Lee Lozano’s gradual departure from the world of art was not only conceptually prepared, but very concretely implemented. The artist did not want to make any concessions - »I see myself not as an art worker, but as an art dreamer, and I will only take part in a total revolution that is at the same time private and public.« The »Dropout Piece«5 was for Lozano the hardest work she had ever completed, and contained the decision never to talk again with women; she maintained this boycott until the end of her life (1999). In view of the radical nature of this »opting out«, Helen Molesworth has asked why, these days, Lozano’s rejection of women seems almost pathological and her repudiation of the New York art scene so idealistic. Lee Lozano had recognised that »the patriarchal system and capitalism exist as two connected and mutually determinant systems, and inequality can only be eliminated if both systems are abolished.« The logic behind late capitalism, which produces almost solely affirmative effects, is far removed from this, so Lee Lozano will be given an important place in the system of art history. However, the power of her view of the ambivalences that she saw is not neutralised by this, but only strengthened.
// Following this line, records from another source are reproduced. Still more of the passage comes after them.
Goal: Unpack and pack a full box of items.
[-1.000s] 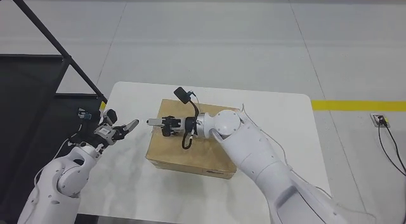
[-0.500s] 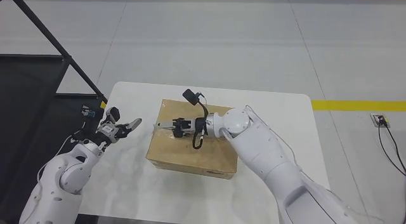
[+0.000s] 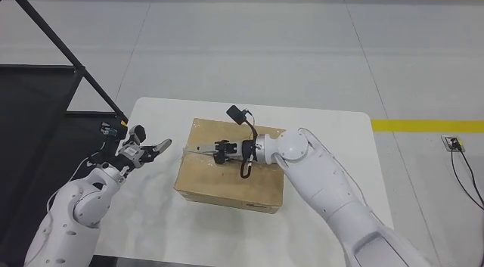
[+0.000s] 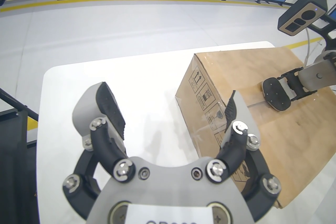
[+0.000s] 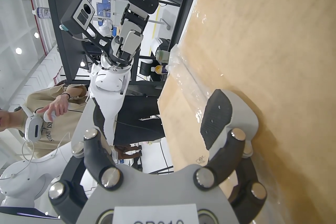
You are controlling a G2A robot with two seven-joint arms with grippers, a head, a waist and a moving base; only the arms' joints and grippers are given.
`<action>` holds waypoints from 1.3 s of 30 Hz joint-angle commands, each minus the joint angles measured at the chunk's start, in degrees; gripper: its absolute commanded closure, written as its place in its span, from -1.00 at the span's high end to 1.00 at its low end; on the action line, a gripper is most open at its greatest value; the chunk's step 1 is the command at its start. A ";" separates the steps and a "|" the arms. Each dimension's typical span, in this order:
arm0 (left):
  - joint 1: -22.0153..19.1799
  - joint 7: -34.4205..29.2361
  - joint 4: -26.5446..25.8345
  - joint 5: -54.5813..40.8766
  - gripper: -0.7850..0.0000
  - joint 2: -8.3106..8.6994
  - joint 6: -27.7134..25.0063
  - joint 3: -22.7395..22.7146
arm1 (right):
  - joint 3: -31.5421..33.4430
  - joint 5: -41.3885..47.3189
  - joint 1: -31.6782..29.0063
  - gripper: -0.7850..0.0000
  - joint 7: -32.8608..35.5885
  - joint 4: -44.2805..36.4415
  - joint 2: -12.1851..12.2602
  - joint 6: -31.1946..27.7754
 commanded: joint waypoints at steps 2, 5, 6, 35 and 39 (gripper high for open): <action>-0.28 -0.06 0.21 0.01 1.00 0.01 -0.11 0.16 | 1.42 -1.44 -1.86 1.00 0.17 -4.22 1.22 2.00; -0.55 -0.09 0.40 -0.08 1.00 0.02 -0.28 0.32 | 3.02 -2.71 -4.10 1.00 0.57 -8.71 2.44 4.11; -0.63 -0.11 0.47 -0.10 1.00 0.03 -0.30 0.36 | 3.56 -3.18 -4.89 1.00 0.64 -10.26 2.84 4.73; -1.65 -0.15 1.04 0.36 1.00 0.28 -1.03 1.21 | 14.68 -19.75 -20.51 1.00 -1.06 -36.82 10.33 22.19; -1.71 -0.19 1.12 0.42 1.00 0.32 -1.18 1.34 | 16.02 -20.98 -22.64 1.00 -1.74 -40.00 11.03 23.36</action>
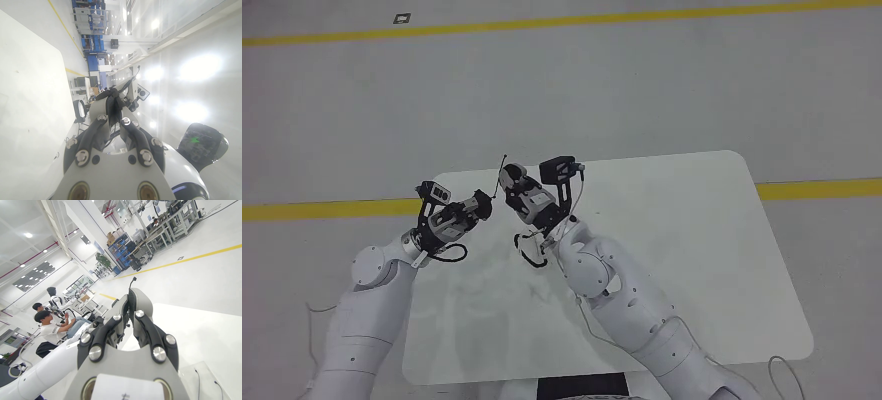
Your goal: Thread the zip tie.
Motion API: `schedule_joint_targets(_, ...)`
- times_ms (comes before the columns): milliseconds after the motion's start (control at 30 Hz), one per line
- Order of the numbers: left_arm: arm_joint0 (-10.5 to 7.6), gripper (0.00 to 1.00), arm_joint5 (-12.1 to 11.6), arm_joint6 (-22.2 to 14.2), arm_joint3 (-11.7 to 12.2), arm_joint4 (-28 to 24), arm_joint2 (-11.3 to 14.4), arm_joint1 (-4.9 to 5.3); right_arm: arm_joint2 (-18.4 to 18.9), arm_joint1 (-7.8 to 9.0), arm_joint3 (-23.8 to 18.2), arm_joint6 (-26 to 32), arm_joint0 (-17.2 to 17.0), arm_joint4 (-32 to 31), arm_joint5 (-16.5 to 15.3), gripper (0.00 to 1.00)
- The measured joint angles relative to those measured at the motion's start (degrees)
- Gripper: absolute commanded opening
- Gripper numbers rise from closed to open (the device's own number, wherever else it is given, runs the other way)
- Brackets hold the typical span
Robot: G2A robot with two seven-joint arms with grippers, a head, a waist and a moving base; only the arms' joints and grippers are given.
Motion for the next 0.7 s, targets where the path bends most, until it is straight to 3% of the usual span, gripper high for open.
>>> schedule_joint_targets(700, 0.0, 0.0, 0.0, 0.0, 0.0, 0.0, 0.0, 0.0, -0.3, 0.18, 0.4, -0.5, 0.3, 0.0, 0.3, 0.0)
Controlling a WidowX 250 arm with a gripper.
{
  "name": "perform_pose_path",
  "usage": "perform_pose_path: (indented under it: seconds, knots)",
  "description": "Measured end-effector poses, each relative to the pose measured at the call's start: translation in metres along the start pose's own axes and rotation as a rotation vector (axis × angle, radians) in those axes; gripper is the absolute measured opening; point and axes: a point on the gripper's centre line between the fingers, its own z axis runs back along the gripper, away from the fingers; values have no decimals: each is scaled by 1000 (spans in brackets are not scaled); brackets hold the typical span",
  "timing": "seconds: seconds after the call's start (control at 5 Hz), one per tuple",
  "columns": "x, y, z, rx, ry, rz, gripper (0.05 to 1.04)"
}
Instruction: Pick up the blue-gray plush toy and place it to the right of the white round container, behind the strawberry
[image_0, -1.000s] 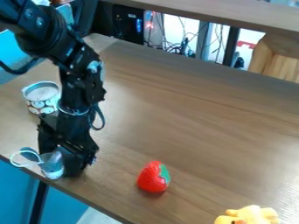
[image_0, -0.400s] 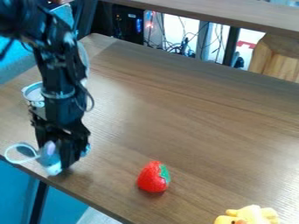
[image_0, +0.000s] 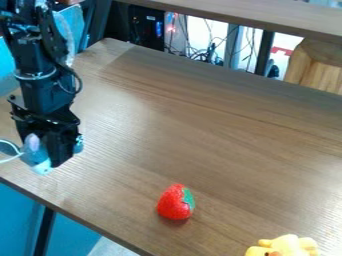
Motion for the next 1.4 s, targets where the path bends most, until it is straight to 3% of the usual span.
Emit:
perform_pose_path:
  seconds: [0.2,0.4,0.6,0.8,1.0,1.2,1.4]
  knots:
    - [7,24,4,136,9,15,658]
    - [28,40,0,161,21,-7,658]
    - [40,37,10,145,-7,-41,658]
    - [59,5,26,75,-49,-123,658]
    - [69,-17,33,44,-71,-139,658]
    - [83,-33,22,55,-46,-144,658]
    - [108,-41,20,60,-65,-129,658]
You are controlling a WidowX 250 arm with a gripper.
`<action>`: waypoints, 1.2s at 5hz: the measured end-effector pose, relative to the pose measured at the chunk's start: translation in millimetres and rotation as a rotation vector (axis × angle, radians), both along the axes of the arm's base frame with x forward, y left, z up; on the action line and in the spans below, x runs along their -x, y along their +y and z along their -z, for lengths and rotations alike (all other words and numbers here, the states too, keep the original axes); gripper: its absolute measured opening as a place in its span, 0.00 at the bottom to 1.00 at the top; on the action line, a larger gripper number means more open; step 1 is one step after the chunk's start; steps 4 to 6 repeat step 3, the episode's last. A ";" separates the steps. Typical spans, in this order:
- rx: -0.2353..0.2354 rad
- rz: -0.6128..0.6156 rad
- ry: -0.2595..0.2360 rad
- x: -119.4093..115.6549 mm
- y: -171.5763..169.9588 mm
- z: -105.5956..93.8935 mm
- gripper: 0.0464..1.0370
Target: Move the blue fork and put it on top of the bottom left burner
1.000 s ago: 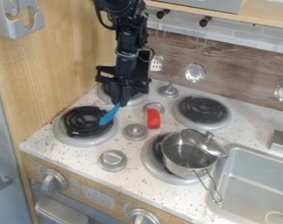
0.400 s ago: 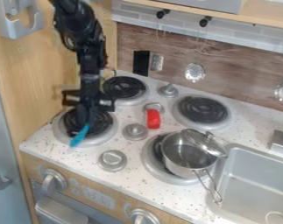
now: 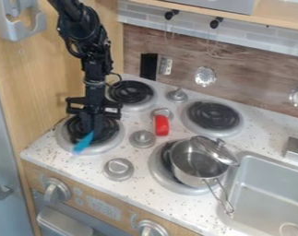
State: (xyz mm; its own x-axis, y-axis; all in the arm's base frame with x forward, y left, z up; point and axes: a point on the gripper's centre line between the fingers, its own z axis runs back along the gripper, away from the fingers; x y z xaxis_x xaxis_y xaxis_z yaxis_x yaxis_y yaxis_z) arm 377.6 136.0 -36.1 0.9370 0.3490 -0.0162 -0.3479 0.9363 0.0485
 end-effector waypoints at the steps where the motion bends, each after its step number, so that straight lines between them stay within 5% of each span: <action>1: 0.004 0.044 0.008 -3.4 -6.1 -3.5 0.54; 2: -0.024 0.059 -0.039 -8.6 -5.1 -26.5 0.85; 3: -0.025 0.080 -0.058 -9.7 -7.7 -45.3 0.98; 6: -0.025 0.080 -0.058 -9.7 -7.7 -45.3 0.98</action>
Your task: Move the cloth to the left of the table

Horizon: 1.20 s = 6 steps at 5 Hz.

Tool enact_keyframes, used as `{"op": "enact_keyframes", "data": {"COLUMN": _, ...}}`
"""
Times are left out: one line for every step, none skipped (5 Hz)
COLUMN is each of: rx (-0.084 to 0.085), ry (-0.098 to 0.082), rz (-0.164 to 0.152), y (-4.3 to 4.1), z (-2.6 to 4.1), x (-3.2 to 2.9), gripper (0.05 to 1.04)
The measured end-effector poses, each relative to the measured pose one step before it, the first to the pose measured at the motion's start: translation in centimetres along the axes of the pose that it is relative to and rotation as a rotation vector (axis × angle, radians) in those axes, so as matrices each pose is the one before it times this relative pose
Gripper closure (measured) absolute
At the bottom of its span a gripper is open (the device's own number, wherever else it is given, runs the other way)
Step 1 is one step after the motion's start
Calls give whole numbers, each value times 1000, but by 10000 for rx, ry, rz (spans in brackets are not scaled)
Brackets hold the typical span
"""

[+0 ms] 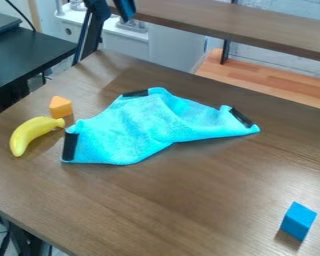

The exhibition »Win First Don’t Last, Win Last Don’t Care« was on display from 15 June to 27 August 2006 in the Kunsthalle Basel; »Seek the Extremes … – Dorothy Iannone / Lee Lozano« ran from 7 July to 15 October 2006 in the Kunsthalle Wien.

 

Translated by Timothy Jones

 

1 See Martin Beck, »Geschichtskorrektur«, in springerin 2/1998, p. 50-52
2 See »Making Waves. Katy Siegel talks with David Reed about the Legacy of Lee Lozano« in Artforum international, October 2001, p. 125
3 See Sabine Folie, »Seek the extremes, that’s where all the action is« in Lee Lozano, Seek the Extremes, Vienna 2006, p. 29.
4 See Todd Alden, »Die Höhlen-Gemälde existieren, weil die Höhlen Toiletten waren. Eine Reaktivierung des Werks von Lee Lozano« (The Cave Paintings Exist Because the Caves Were Toilets« in Lee Lozano, Win First Don’t Last, Win Last Don’t Care, Basle 2006, p. 21.
5 Susanne Neuburger, Hedwig Saxenhuber, Kurze Karrieren, Cologne 2004, p. 68.